2) aria umida a circa 5000-6000 metri di quota. La sorgente di energia per gli uragani è il calore latente rilasciato quando il vapor d'acqua condensa per dar vita a nubi e gocce di pioggia.
3) venti costanti a circa 9000 metri di quota. Se i venti spirano da direzioni differenti o hanno velocità diverse possono riuscire a “rompere” la tempesta tropicale.
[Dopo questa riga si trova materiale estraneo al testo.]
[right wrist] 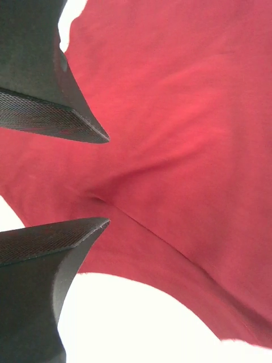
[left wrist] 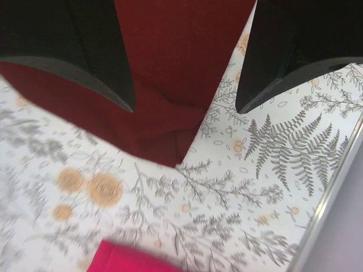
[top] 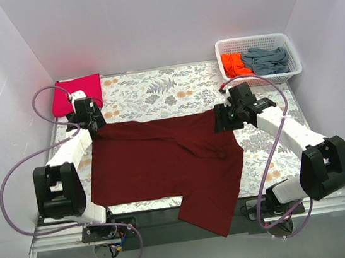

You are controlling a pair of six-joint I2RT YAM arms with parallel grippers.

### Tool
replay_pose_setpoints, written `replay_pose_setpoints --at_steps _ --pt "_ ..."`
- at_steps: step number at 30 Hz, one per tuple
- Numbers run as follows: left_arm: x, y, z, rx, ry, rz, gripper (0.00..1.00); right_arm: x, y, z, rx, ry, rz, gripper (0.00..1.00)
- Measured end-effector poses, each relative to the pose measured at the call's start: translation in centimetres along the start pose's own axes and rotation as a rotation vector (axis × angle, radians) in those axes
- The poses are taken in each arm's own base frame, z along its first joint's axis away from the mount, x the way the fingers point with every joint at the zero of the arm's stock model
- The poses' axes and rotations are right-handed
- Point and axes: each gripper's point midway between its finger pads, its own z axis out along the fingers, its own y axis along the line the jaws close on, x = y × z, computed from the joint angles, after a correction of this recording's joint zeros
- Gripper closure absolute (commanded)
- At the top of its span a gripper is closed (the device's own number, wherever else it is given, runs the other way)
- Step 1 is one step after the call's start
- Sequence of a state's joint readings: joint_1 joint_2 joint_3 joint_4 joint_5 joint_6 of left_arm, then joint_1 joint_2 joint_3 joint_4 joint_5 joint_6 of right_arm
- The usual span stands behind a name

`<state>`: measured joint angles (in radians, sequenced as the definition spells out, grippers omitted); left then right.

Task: Fold and stack the t-shirts
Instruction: Fold the tshirt

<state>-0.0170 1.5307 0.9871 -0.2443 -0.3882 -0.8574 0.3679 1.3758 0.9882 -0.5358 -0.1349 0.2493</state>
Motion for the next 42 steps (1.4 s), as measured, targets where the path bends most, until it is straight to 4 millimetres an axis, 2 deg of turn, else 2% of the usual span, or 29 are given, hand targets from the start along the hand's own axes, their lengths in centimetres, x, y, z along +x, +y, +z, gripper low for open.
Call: replay_pose_setpoints --at_steps 3,5,8,12,15,19,22,28,32,35,36,39,42 --pt "-2.5 0.5 -2.0 -0.003 -0.082 -0.1 0.28 -3.0 -1.6 -0.3 0.019 -0.104 0.052 0.42" --pt "-3.0 1.0 -2.3 -0.005 -0.098 -0.164 0.28 -4.8 -2.9 -0.3 0.026 -0.169 0.105 0.43" --pt "-2.1 2.5 -1.6 -0.027 -0.071 -0.247 0.27 -6.8 -4.7 0.2 0.027 -0.254 0.163 0.43" --pt "0.3 3.4 0.3 -0.048 0.018 -0.327 0.27 -8.0 -6.9 2.4 0.012 -0.283 0.226 0.44" --pt "2.6 3.4 1.4 -0.039 0.096 -0.389 0.27 -8.2 -8.0 4.1 -0.014 -0.28 0.262 0.45" --pt "5.0 3.1 1.6 -0.013 0.166 -0.464 0.25 -8.3 -8.6 5.9 -0.06 -0.278 0.292 0.46" --pt "5.9 2.8 1.6 0.006 0.196 -0.503 0.25 -8.2 -8.8 7.2 -0.088 -0.269 0.302 0.46" --pt "6.2 1.7 1.7 0.056 0.214 -0.556 0.26 -7.2 -9.1 9.5 -0.13 -0.23 0.32 0.51" --pt "6.6 1.1 1.8 0.083 0.227 -0.585 0.26 -7.0 -9.0 10.4 -0.155 -0.218 0.331 0.64" --pt "7.2 0.8 1.8 0.091 0.242 -0.605 0.26 -7.0 -9.0 10.7 -0.172 -0.218 0.334 0.78" --pt "7.4 0.7 1.8 0.091 0.244 -0.614 0.26 -7.0 -9.0 10.7 -0.175 -0.218 0.334 0.86" --pt "7.7 0.5 1.9 0.098 0.248 -0.64 0.27 -7.2 -9.2 10.6 -0.187 -0.225 0.337 0.96" --pt "7.4 0.2 2.0 0.11 0.238 -0.679 0.28 -7.4 -9.4 10.4 -0.195 -0.235 0.336 0.99"
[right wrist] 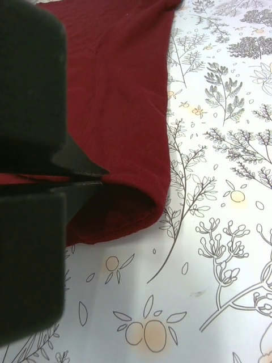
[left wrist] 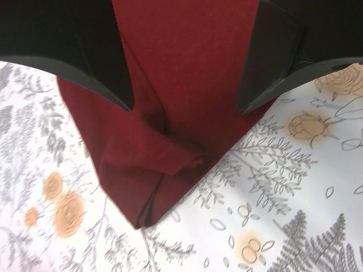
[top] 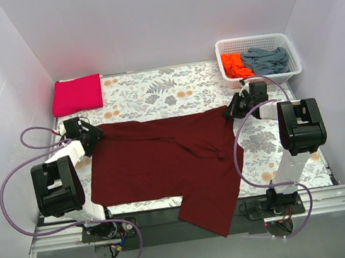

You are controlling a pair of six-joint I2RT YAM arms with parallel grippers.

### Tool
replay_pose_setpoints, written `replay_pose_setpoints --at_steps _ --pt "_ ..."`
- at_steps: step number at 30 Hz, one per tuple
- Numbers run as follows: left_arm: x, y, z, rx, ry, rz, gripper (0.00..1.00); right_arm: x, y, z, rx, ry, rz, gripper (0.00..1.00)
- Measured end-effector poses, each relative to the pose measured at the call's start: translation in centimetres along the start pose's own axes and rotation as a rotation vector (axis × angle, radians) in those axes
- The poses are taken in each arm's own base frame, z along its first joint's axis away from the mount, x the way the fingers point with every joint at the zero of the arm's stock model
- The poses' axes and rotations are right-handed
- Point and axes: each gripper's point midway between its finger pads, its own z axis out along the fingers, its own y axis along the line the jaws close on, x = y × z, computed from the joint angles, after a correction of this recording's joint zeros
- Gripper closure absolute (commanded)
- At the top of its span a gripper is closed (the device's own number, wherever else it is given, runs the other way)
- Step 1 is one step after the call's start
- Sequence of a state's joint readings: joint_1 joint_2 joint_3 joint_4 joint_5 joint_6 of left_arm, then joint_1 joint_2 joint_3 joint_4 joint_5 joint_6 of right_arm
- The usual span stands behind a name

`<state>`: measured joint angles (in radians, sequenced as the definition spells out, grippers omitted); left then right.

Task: Fold and stack the t-shirts
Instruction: Fold the tshirt

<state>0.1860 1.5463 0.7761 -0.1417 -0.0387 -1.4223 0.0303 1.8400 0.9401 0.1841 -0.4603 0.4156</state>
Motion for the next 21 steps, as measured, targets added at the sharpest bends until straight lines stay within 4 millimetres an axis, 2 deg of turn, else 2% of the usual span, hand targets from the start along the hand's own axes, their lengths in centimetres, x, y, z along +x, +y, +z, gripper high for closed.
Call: replay_pose_setpoints --at_steps 5,13,21 --pt "-0.8 -1.0 0.4 0.04 -0.029 -0.045 0.3 -0.1 0.0 -0.2 -0.015 0.002 0.005 0.99" --pt "-1.1 -1.2 1.7 0.049 -0.039 -0.048 0.3 -0.1 0.2 -0.3 -0.036 0.008 -0.003 0.99" --pt "-2.0 -1.7 2.7 0.054 -0.06 -0.003 0.35 -0.1 0.3 -0.1 -0.051 0.014 -0.015 0.99"
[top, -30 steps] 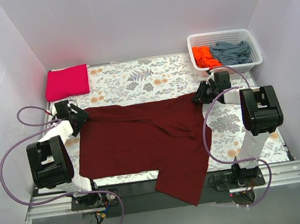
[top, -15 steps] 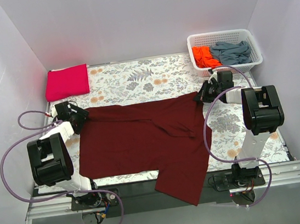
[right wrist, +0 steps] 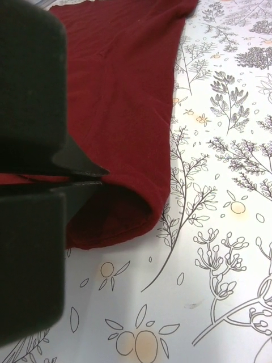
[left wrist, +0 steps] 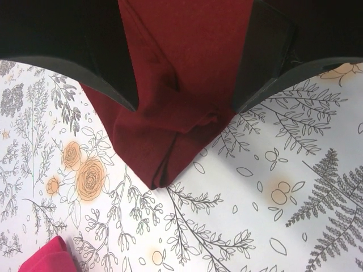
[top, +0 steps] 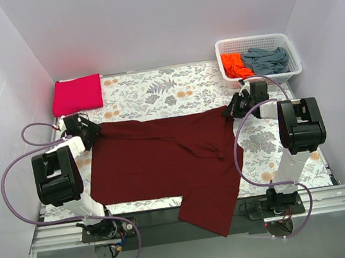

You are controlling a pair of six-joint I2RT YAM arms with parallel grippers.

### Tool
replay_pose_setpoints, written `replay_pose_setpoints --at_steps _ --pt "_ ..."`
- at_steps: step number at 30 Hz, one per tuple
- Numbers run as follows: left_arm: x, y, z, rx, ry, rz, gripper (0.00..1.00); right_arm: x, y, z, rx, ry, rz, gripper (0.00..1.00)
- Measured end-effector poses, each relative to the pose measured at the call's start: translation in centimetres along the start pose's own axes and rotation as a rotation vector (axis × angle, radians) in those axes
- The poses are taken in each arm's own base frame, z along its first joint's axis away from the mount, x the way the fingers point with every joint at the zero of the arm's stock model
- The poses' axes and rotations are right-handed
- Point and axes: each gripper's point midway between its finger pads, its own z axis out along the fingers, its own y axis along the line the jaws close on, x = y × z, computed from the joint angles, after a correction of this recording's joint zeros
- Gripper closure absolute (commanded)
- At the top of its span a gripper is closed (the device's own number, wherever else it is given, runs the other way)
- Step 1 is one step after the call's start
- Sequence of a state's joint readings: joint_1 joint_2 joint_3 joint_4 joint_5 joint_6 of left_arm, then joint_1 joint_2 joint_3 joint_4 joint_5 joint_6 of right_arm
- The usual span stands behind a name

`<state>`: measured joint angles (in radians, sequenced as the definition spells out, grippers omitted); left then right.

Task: Fold and stack the t-shirts
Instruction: Fold the tshirt

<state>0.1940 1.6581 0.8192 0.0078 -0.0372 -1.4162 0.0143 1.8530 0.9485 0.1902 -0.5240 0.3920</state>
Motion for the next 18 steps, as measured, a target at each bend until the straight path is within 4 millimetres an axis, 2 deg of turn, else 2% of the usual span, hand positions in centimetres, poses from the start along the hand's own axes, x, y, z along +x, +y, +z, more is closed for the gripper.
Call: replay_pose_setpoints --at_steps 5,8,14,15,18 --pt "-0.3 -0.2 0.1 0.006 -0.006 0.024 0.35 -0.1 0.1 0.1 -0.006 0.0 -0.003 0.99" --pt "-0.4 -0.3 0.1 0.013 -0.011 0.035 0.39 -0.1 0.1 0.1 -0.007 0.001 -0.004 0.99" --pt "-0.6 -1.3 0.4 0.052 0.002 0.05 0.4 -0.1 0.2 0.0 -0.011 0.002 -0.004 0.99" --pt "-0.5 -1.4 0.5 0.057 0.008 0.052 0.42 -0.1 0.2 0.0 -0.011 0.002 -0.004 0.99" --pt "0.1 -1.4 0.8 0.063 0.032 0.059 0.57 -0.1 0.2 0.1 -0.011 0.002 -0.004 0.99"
4) una zona di alta pressione nell'atmosfera al di sopra della zona di crescita della tempesta che aiuta a spingere via l'aria che essa muove dal basso verso l'alto e quindi induce un ulteriore risucchio di aria dentro la tempesta.
In Atlantico queste condizioni si verificano al largo delle coste dell'Africa, a nord dell'Equatore, in estate, inizio autunno. Agosto, settembre e ottobre sono infatti i mesi in cui le acque alla superficie dell'Oceano sono più calde nell'emisfero settentrionale. I venti, gli alisei in particolare, fanno il resto del lavoro e spingono la tempesta tropicale, diventata ormai uragano, verso le coste del continente americano. Caraibi, Golfo del Messico, Florida sono le zone più colpite.
Talvolta, in particolari condizioni di vento, gli uragani riescono, dopo aver attraversato buona parte del bacino dell'Atlantico, a deviare verso nord e possono colpire altri stati degli USA. Ad esempio l'uragano Bob, nel 1991, fece seri danni nella penisola di Cape Cod. La presenza della Corrente del Golfo aiuta ulteriormente lo sviluppo degli uragani, fornendo al loro passaggio acqua calda e aria carica di umidità, ovvero la loro fondamentale sorgente di energia.
Nell'oceano Atlantico si formano tra i 10 e i 12 uragani all'anno.